═════ Supplied material ═════

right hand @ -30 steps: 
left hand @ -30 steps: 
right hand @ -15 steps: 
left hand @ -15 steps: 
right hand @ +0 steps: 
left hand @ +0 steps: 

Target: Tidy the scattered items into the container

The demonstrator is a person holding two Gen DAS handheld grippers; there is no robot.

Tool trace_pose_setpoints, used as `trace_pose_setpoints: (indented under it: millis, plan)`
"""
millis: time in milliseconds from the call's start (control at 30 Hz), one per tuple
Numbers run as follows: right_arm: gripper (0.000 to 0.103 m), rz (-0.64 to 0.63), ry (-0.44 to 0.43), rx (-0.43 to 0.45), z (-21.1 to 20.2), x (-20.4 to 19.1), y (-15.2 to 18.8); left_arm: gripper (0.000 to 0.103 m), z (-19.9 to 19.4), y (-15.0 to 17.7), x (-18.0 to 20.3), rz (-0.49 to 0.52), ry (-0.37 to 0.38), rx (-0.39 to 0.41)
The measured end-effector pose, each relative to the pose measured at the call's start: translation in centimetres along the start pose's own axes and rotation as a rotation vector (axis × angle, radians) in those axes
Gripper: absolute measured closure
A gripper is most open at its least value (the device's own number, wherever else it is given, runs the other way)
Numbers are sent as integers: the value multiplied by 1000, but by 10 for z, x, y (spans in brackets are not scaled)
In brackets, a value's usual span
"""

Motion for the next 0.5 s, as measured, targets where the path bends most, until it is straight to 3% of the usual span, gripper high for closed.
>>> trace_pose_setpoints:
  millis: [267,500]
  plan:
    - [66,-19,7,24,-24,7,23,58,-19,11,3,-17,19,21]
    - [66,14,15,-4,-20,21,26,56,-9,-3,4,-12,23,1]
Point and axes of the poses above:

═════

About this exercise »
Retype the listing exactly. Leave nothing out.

Written solution »
right hand @ -30 steps: 
left hand @ -30 steps: 
right hand @ -15 steps: 
left hand @ -15 steps: 
right hand @ +0 steps: 
left hand @ +0 steps: 

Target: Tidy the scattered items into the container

The demonstrator is a person holding two Gen DAS handheld grippers; there is no robot.

Tool trace_pose_setpoints, used as `trace_pose_setpoints: (indented under it: millis, plan)`
"""
millis: time in milliseconds from the call's start (control at 30 Hz), one per tuple
Numbers run as follows: right_arm: gripper (0.000 to 0.103 m), rz (-0.64 to 0.63), ry (-0.44 to 0.43), rx (-0.43 to 0.45), z (-21.1 to 20.2), x (-20.4 to 19.1), y (-15.2 to 18.8); left_arm: gripper (0.000 to 0.103 m), z (-19.9 to 19.4), y (-15.0 to 17.7), x (-18.0 to 20.3), rz (-0.49 to 0.52), ry (-0.37 to 0.38), rx (-0.39 to 0.41)
The measured end-effector pose, each relative to the pose measured at the call's start: translation in centimetres along the start pose's own axes and rotation as a rotation vector (axis × angle, radians) in those axes
Gripper: absolute measured closure
A gripper is most open at its least value (the device's own number, wherever else it is given, runs the other way)
Numbers are sent as integers: the value multiplied by 1000, but by 10 for z, x, y (spans in brackets are not scaled)
In brackets, a value's usual span
"""

Motion for the next 0.5 s, as measured, targets where the path bends most, until it is straight to 3% of the usual span, gripper high for closed.
>>> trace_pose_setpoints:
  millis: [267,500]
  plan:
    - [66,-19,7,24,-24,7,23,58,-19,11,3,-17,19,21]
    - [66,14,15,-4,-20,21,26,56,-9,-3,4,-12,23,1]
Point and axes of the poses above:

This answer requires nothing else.